**WHAT THE EXERCISE ASKS**: Pull every line holding the word "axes" out of the data and copy it.

**RECORDED INFORMATION**:
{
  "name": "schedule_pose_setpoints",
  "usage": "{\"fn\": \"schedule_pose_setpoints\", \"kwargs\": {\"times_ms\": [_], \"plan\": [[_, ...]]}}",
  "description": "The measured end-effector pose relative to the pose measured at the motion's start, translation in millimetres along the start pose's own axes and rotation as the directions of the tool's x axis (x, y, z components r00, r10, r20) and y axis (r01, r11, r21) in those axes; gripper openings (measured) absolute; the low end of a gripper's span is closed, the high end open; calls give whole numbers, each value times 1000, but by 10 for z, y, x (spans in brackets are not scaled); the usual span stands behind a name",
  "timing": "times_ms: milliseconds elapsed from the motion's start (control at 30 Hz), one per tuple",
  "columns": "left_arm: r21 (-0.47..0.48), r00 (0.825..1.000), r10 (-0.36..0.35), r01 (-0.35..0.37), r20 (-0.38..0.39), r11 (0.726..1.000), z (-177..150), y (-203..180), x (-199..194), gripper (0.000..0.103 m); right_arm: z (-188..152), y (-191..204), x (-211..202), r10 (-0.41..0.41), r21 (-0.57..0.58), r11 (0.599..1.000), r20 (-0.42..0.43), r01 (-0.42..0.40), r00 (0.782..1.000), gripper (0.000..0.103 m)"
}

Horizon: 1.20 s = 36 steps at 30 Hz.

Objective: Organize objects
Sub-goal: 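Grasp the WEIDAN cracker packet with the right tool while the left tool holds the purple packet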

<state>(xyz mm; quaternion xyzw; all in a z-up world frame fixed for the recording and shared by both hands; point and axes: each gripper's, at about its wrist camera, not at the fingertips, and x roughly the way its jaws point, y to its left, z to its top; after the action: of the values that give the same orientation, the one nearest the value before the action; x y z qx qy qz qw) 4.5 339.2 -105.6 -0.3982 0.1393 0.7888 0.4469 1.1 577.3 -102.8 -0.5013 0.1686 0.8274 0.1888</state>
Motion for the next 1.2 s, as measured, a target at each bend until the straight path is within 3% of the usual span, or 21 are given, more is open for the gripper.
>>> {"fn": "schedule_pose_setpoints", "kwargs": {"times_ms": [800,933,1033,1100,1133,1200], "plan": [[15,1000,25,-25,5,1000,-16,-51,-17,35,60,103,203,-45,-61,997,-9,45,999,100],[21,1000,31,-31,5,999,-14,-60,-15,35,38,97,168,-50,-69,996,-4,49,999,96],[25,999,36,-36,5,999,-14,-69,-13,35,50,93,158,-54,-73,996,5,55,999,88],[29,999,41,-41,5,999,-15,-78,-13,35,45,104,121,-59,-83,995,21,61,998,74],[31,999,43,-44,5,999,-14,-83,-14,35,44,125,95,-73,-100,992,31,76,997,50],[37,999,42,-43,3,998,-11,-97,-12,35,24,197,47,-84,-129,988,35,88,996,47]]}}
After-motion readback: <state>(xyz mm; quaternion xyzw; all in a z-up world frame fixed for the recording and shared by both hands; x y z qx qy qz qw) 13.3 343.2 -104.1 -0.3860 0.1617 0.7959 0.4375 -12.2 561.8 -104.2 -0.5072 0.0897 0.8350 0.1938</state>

**YOUR SOLUTION**:
  "description": "The measured end-effector pose relative to the pose measured at the motion's start, translation in millimetres along the start pose's own axes and rotation as the directions of the tool's x axis (x, y, z components r00, r10, r20) and y axis (r01, r11, r21) in those axes; gripper openings (measured) absolute; the low end of a gripper's span is closed, the high end open; calls give whole numbers, each value times 1000, but by 10 for z, y, x (spans in brackets are not scaled); the usual span stands behind a name",
<state>(xyz mm; quaternion xyzw; all in a z-up world frame fixed for the recording and shared by both hands; point and axes: each gripper's, at about its wrist camera, not at the fingertips, and x roughly the way its jaws point, y to its left, z to its top; after the action: of the values that give the same orientation, the one nearest the value before the action; x y z qx qy qz qw) 4.5 339.2 -105.6 -0.3982 0.1393 0.7888 0.4469 1.1 577.3 -102.8 -0.5013 0.1686 0.8274 0.1888</state>

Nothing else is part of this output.